The cooperation between Party A and Party B is completed in one day 1 ÷ 2.4 = 5/ 12, and the payment 1800 ÷ 2.4 = 750 yuan.
The cooperation between ethylene, propylene and Fang Yitian is 1 ÷ (3+3/4) = 4/ 15, and the payment is 1500× 4/ 15 = 400 yuan.
The cooperation between Party A, Party C and Fang Yitian is 1÷ (2+6/7) = 7/20, and the payment is 1600× 7/20 = 560 yuan.
Three people cooperate in one day (5/12+4/15+7/20) ÷ 2 = 31/60,
Three people cooperate to pay (750+400+560) ÷ 2 = 855 yuan a day.
Party A alone completes 31/60-4/15 =1/4 every day, and pays 855-400 = 455 yuan.
Party B alone completes 3 1/60-7/20 = 1/6 every day, and pays 855-560 = 295 yuan.
Party C alone completes 31/60-5/12 =110 every day and pays 855-750 = 105 yuan.
So by contrast,
Choose b with 1 ÷ 1/6 = 6 days, only 295× 6 = 1770 yuan.
There is a rectangular iron block in the cylindrical container. Now turn on the tap and pour the water into the container. In 3 minutes, the water surface is just above the top of the cuboid. /kloc-After 0/8 minutes, the container has been filled with water. It is known that the height of a container is 50 cm and the height of a cuboid is 20 cm. Find the ratio of the bottom area of a cuboid to the bottom area of a container.
Divide this container into upper and lower parts. According to the time relationship, it can be found that the volume of water in the upper part is 18 ÷ 3 = 6 times that of the lower part.
The height ratio of the upper half and the lower half is (50-20): 20 = 3: 2.
So the bottom area of the upper part is 6 ÷ 3× 2 = 4 times the bottom area of the lower part filled with water.
Therefore, the ratio of the bottom area of the cuboid to the bottom area of the container is (4- 1): 4 = 3: 4.
Unique solution:
(50-20): 20 = 3: 2, and when there is no cuboid, it takes 18*2/3= 12 (minutes) to fill 20 cm.

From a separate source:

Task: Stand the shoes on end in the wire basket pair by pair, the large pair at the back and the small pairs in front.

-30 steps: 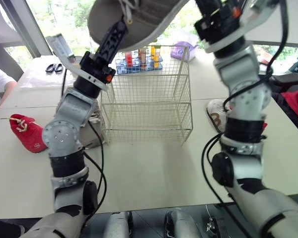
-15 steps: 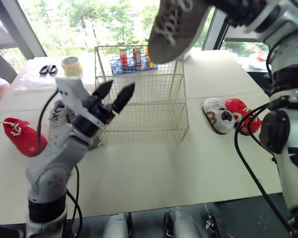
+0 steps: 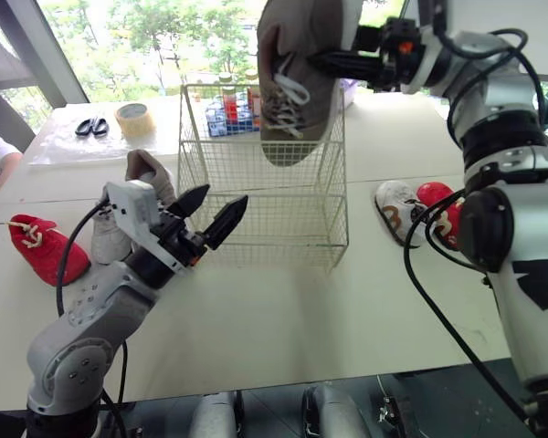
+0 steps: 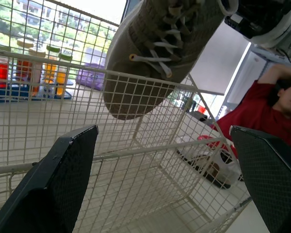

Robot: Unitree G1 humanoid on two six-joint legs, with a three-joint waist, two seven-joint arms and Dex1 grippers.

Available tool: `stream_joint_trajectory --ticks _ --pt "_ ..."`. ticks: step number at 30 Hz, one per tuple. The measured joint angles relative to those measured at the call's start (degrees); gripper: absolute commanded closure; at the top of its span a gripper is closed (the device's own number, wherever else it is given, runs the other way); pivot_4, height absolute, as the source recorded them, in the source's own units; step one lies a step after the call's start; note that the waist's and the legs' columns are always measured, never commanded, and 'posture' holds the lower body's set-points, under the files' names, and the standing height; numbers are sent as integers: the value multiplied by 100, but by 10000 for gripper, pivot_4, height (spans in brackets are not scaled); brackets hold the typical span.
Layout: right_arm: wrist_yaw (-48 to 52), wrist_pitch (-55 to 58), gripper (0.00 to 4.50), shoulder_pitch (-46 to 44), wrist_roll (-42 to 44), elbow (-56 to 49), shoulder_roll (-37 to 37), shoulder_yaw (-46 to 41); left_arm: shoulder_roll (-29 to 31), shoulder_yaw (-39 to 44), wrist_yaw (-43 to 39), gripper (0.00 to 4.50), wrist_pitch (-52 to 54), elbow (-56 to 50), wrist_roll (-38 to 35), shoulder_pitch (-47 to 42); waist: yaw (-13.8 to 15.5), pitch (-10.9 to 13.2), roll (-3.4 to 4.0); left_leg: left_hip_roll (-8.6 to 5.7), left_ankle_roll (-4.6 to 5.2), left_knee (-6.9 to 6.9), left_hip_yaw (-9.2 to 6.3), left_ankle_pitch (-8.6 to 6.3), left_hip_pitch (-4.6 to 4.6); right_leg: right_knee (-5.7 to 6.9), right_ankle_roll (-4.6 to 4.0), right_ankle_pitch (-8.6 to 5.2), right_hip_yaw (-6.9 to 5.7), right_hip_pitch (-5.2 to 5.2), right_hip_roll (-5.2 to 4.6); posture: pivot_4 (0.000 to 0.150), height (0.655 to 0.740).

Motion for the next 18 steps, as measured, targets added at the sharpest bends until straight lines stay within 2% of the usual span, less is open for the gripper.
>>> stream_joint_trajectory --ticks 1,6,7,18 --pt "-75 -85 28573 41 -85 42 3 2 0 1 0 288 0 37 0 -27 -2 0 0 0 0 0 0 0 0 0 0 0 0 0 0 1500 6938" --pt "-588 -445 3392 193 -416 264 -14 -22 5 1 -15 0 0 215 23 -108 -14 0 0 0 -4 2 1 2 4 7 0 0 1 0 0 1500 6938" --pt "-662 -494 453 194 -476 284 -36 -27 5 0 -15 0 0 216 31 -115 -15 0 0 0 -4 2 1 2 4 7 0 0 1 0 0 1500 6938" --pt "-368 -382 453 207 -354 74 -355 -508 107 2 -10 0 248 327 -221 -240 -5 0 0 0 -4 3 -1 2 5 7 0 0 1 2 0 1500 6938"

So the volume of a cuboid is 12-3=9 minutes of water, because the height is the same.
So the volume ratio is equal to the bottom area ratio, 9: 12 = 3: 4.
Two bosses, A and B, bought a fashion at the same price, and B bought 1/5 sets more than A, and then they sold them at profit margins of 80% and 50% respectively. After both of them were sold out, A still made more profits than B, just enough for him to buy 65,438+00 sets of this fashion, which A bought at the beginning.
Consider that the number of groups of A is 5 and the number of groups of B is 6.
The profit earned by A is 80% × 5 = 4, and the profit earned by B is 50% × 6 = 3.
A is 4-3 more than B = 1 copy, and this1copy is 10 set.
So, A initially purchased 10× 5 = 50 sets.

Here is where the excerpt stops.